**WORK TASK**
Restate the whole listing word for word, missing no line.

**LISTED RECORDS**
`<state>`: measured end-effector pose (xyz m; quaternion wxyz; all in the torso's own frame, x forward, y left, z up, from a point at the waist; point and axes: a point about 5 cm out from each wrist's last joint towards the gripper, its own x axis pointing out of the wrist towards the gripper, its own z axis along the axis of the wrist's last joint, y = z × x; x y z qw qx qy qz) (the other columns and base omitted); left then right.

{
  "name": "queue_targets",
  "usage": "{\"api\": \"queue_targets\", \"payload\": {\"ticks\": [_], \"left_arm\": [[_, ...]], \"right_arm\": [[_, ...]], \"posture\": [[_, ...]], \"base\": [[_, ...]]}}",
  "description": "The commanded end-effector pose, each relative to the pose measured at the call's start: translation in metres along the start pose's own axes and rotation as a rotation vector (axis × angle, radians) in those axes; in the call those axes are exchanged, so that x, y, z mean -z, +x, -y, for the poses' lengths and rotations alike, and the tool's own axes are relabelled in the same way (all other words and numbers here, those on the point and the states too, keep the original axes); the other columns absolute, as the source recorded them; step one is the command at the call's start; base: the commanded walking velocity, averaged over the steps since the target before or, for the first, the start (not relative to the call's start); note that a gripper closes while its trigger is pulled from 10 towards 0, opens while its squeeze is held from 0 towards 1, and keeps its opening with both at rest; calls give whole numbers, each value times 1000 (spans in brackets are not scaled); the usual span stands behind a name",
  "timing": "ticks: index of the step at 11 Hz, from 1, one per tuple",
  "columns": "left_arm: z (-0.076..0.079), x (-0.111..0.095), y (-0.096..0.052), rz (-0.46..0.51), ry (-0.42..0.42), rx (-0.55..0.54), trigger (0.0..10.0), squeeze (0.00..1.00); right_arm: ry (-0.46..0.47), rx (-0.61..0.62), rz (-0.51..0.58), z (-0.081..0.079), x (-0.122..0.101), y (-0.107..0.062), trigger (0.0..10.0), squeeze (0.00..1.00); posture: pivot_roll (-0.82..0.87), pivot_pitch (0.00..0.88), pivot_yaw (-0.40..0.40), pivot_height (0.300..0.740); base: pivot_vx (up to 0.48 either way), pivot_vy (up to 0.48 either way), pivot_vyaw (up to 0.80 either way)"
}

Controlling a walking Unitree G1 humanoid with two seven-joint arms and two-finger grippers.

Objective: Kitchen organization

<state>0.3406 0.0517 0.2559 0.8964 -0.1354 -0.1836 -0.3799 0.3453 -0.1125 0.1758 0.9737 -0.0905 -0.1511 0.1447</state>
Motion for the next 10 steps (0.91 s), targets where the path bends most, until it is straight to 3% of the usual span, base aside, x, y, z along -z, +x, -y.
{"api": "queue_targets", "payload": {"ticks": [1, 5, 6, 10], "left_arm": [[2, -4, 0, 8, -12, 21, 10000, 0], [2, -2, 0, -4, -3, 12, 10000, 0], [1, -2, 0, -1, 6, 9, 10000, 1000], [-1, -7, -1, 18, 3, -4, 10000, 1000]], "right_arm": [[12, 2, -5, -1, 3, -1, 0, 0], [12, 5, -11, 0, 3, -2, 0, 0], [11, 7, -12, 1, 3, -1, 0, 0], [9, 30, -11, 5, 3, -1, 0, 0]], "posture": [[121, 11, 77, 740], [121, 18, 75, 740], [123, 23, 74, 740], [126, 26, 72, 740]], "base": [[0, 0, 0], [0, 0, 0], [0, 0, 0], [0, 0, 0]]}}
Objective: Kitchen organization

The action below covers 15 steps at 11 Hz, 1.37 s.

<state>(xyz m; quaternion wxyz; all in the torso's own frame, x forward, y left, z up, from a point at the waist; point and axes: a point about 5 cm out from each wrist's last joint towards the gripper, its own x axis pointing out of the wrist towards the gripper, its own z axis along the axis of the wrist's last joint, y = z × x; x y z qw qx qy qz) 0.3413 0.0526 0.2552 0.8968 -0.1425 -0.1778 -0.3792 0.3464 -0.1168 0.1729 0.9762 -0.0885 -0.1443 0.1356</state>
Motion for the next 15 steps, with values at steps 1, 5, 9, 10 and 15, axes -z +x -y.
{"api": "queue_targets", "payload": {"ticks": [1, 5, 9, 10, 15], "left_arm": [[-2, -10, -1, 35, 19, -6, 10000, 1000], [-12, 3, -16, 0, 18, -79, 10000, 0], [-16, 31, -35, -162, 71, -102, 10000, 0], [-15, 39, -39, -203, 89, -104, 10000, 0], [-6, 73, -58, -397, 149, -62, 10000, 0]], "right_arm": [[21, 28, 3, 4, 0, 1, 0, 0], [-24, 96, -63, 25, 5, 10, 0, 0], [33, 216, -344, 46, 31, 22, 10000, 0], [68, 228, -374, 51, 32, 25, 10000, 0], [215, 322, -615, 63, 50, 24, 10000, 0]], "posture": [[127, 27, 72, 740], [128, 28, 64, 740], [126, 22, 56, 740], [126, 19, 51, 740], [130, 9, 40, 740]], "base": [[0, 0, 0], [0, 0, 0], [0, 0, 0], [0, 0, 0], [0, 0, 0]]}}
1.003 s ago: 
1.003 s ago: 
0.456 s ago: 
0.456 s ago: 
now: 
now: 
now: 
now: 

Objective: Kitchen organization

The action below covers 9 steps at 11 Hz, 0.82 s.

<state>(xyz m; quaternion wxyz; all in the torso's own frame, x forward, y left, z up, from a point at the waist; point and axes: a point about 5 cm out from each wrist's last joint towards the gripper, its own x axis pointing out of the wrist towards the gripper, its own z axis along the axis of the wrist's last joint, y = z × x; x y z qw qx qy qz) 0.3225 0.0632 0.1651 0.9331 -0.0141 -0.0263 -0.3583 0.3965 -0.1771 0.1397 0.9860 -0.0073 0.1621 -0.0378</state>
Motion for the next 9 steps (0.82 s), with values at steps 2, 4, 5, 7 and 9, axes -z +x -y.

**SOLUTION BELOW**
`<state>`: measured end-effector pose (xyz m; quaternion wxyz; all in the torso's own frame, x forward, y left, z up, from a point at the waist; point and axes: a point about 5 cm out from each wrist's last joint towards the gripper, its own x axis pointing out of the wrist towards the gripper, its own z axis along the axis of the wrist's last joint, y = z × x; x y z qw qx qy qz) (the other columns and base omitted); left then right.

{
  "name": "queue_targets",
  "usage": "{\"api\": \"queue_targets\", \"payload\": {\"ticks\": [_], \"left_arm\": [[_, ...]], \"right_arm\": [[_, ...]], \"posture\": [[_, ...]], \"base\": [[_, ...]]}}",
  "description": "The commanded end-effector pose, each relative to the pose measured at the call's start: translation in metres along the start pose's own axes and rotation as a rotation vector (axis × angle, radians) in those axes; in the call those axes are exchanged, so that x, y, z mean -z, +x, -y, for the poses' lengths and rotations alike, and the tool's own axes are relabelled in the same way (all other words and numbers here, those on the point and the states too, keep the original axes); the other columns absolute, as the source recorded them; step one is the command at the call's start; base: the commanded walking velocity, averaged over the steps since the target before or, for the first, the start (not relative to the call's start); note that a gripper closes while its trigger is pulled from 10 towards 0, opens while its squeeze is held from 0 towards 1, and keeps its opening with both at rest; calls give whole numbers, each value times 1000 (spans in brackets are not scaled); the usual span stands behind a name",
  "timing": "ticks: index of the step at 11 Hz, from 1, one per tuple",
  "columns": "left_arm: z (-0.076..0.079), x (-0.111..0.095), y (-0.096..0.052), rz (-0.46..0.51), ry (-0.42..0.42), rx (-0.55..0.54), trigger (0.0..10.0), squeeze (0.00..1.00); right_arm: ry (-0.46..0.47), rx (-0.61..0.62), rz (-0.51..0.58), z (-0.081..0.079), x (-0.122..0.101), y (-0.107..0.062), trigger (0.0..10.0), squeeze (0.00..1.00); posture: pivot_roll (-0.82..0.87), pivot_pitch (0.00..0.88), pivot_yaw (-0.40..0.40), pivot_height (0.300..0.740); base: pivot_vx (up to 0.48 either way), pivot_vy (up to 0.48 either way), pivot_vyaw (up to 0.80 either way)"
}

Controlling a walking Unitree G1 humanoid with two seven-joint arms and two-finger grippers.

Objective: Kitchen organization

<state>0.3406 0.0517 0.2559 0.8964 -0.1354 -0.1836 -0.3799 0.3453 -0.1125 0.1758 0.9737 -0.0905 -0.1511 0.1447</state>
Motion for the next 10 steps (0.91 s), targets where the path bends most, until it is straight to 3% of the usual span, base aside, x, y, z along -z, +x, -y.
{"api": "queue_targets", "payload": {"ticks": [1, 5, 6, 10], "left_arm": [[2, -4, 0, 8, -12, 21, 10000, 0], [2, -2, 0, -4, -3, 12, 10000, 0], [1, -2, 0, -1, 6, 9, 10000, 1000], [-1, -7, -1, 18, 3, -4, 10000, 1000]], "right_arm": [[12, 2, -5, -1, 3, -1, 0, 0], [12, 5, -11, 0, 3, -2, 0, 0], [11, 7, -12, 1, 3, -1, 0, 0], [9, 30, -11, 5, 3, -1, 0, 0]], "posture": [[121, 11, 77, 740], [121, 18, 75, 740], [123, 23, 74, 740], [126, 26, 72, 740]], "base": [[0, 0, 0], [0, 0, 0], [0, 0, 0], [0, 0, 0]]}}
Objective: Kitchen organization

The action below covers 15 steps at 11 Hz, 1.37 s.

<state>(xyz m; quaternion wxyz; all in the torso's own frame, x forward, y left, z up, from a point at the waist; point and axes: a point about 5 cm out from each wrist's last joint towards the gripper, its own x axis pointing out of the wrist towards the gripper, its own z axis along the axis of the wrist's last joint, y = z × x; x y z qw qx qy qz) 0.3413 0.0526 0.2552 0.8968 -0.1425 -0.1778 -0.3792 0.3464 -0.1168 0.1729 0.9762 -0.0885 -0.1443 0.1356</state>
Motion for the next 15 steps, with values at steps 1, 5, 9, 10 and 15, axes -z +x -y.
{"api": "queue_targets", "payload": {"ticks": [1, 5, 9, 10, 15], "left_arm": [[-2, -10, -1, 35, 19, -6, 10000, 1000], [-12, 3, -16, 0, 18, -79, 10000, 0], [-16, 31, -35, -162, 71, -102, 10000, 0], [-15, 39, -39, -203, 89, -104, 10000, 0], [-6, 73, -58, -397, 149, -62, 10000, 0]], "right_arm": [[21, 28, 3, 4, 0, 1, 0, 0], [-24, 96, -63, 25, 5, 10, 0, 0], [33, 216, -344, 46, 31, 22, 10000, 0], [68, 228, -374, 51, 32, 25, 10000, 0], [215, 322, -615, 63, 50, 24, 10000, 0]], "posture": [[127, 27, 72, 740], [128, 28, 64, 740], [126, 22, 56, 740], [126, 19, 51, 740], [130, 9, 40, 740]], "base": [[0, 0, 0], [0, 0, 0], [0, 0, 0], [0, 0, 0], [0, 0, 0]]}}
1.003 s ago: 
1.003 s ago: 
0.456 s ago: 
0.456 s ago: 
now: 
now: 
now: 
now: 

Objective: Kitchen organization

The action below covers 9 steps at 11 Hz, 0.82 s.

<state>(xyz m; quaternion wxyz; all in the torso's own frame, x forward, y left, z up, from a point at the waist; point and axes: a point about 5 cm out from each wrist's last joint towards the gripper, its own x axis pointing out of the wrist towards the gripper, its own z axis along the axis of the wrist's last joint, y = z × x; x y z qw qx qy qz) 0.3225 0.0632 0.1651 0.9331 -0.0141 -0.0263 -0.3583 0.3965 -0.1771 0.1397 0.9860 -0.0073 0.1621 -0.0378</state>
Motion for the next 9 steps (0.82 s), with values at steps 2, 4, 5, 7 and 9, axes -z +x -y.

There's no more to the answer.